Can we save the random state of a given transform, so that we can apply the same randomness to img1, img2 and the flow ?
Can we combine all the date into a PIL object, apply transformation and retrieve back the same tensors values range we had at the beginning ?

ptrblck · December 30, 2019, 7:48pm

I would recommend to use the functional API as shown here, since working with the seed might be hard and yield unwanted side effects.

That being said, I’m not sure at the moment, if PIL will accept the target images with two channels, so you might need to split the channels (or add a dummy channel to the target).
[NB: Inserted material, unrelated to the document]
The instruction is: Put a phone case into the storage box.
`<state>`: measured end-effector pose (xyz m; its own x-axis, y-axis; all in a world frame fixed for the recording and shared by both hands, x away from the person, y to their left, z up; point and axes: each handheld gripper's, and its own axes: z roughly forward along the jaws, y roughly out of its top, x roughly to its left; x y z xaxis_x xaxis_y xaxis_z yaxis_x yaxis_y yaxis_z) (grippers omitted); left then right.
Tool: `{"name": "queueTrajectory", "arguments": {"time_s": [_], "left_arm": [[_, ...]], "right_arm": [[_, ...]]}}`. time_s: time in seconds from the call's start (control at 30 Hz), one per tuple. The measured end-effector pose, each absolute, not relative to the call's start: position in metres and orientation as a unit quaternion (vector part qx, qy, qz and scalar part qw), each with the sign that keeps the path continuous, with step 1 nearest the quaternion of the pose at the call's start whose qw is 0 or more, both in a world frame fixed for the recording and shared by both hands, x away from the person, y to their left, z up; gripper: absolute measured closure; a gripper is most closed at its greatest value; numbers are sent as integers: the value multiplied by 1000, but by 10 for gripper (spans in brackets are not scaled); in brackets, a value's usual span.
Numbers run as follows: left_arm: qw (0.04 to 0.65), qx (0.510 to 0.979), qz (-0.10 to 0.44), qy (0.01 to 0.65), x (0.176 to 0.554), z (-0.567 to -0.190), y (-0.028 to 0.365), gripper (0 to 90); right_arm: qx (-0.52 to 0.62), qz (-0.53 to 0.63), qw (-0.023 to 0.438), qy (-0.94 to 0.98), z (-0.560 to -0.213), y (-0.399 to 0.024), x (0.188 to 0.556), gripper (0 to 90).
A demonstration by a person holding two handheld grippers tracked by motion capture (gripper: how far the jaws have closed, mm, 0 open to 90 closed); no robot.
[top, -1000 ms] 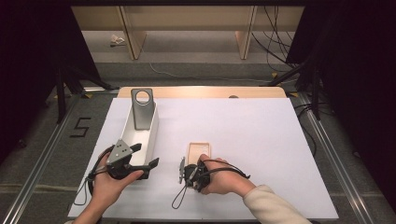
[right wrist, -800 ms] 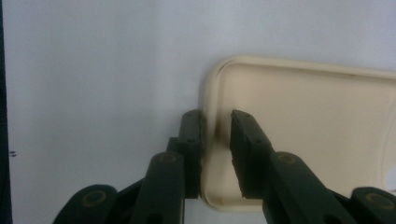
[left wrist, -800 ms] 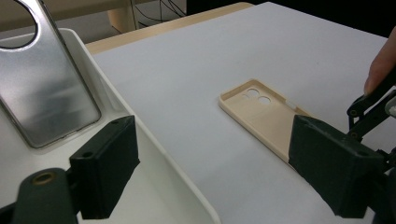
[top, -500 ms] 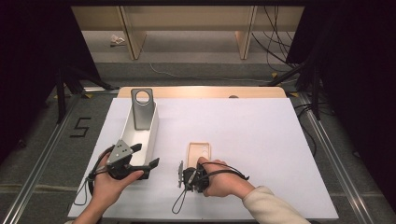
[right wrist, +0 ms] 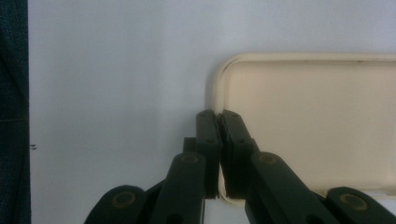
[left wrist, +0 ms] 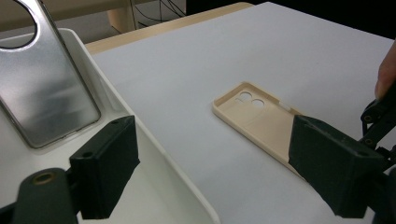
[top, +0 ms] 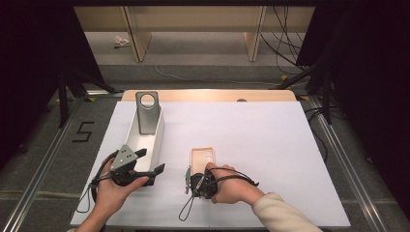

ilyes · December 31, 2019, 4:15pm

Thank you for the reply. I see that this issue is faced a lot in different projects that have a tensor output. Just our of curiosity, do you know why they are using PIL instead of just numpy arrays, so we can apply the transforms on a list of tensors with different number of channels ?

ilyes · January 2, 2020, 9:23pm

For people having the same issue. I found an interesting API that does data augmentation on numpy array of any channel number, can do it on multi targets, bounding boxes, masks …

import albumentations as albu
import cv2
co_aug_transforms = albu.Compose([albu.RandomSizedCrop((300, 436), 400, 940, w2h_ratio=1024/436, p=0.5),
                                  albu.Flip(),
                                  albu.ShiftScaleRotate()
                                  ])

flow = readflo(path_to_flow)
frame1 = cv2.cvtColor(cv2.imread(path_to_frame1), cv2.COLOR_BGR2RGB)
frame2 = cv2.cvtColor(cv2.imread(path_to_frame2), cv2.COLOR_BGR2RGB)
target = {}
target3 = {'image0': 'image', 'image1': 'image', 'image2': 'image'}
transformed = albu.Compose(co_aug_transforms, p=1, additional_targets=target3)(image=frame1,
                                                                                         image0=frame2,
                                                                                         image1=flow)

frame1 = transformed['image']
frame2 = transformed['image0']
flow = transformed['image1']